Reduce the material below to its lines containing "robot".

┄┄┄┄┄┄┄┄┄┄

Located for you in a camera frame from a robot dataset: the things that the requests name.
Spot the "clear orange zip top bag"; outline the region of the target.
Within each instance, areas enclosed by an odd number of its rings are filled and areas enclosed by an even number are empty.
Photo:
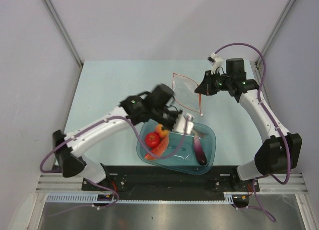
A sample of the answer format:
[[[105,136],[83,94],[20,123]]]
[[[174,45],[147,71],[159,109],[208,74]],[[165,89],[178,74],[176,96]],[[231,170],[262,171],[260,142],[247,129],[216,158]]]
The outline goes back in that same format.
[[[201,94],[195,93],[198,83],[193,79],[174,73],[172,79],[172,89],[175,92],[176,102],[183,108],[204,116],[201,110]]]

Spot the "toy watermelon slice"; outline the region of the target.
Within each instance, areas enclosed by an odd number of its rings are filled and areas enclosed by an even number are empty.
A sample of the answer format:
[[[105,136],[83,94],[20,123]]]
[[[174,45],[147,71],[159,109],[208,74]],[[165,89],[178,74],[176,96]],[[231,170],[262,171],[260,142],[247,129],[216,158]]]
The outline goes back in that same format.
[[[168,145],[169,145],[169,136],[166,136],[165,138],[161,140],[161,142],[156,147],[151,148],[150,152],[152,153],[152,155],[147,153],[144,156],[144,159],[148,161],[152,161],[152,160],[156,160],[160,158],[164,154],[164,152],[167,150]]]

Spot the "blue transparent plastic tub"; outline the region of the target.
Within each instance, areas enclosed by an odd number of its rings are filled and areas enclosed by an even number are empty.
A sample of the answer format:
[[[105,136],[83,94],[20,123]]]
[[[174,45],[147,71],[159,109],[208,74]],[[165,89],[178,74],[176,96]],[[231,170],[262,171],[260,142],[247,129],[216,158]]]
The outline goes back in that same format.
[[[167,159],[156,159],[152,161],[145,160],[144,156],[147,154],[147,151],[138,142],[136,147],[138,157],[147,164],[178,172],[194,175],[207,173],[212,168],[214,162],[216,150],[215,133],[208,126],[203,124],[195,123],[194,127],[207,133],[204,138],[200,139],[207,158],[207,164],[205,166],[200,165],[196,159],[194,152],[194,137],[192,135],[186,135],[183,146],[179,149],[179,151],[176,151],[176,148],[182,141],[183,135],[175,132],[170,133],[169,145],[162,157],[175,153],[173,156]]]

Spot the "grey toy fish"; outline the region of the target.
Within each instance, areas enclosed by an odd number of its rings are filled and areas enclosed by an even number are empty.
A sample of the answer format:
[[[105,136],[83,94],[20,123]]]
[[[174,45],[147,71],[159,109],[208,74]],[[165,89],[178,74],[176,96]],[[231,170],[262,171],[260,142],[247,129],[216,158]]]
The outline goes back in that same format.
[[[199,139],[201,139],[201,138],[204,138],[204,137],[207,135],[207,133],[202,132],[202,131],[200,131],[200,130],[197,129],[197,128],[193,128],[193,130],[192,130],[192,132],[191,132],[191,135],[192,135],[194,138],[199,138]]]

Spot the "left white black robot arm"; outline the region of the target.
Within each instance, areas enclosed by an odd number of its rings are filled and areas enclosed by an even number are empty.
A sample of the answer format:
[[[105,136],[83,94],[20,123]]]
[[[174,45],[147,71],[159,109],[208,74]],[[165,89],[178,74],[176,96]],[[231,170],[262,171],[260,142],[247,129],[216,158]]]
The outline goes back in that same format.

┄┄┄┄┄┄┄┄┄┄

• [Response area]:
Located for you in a camera frame from a robot dataset: the things that the requests name.
Spot the "left white black robot arm"; outline the region of the target.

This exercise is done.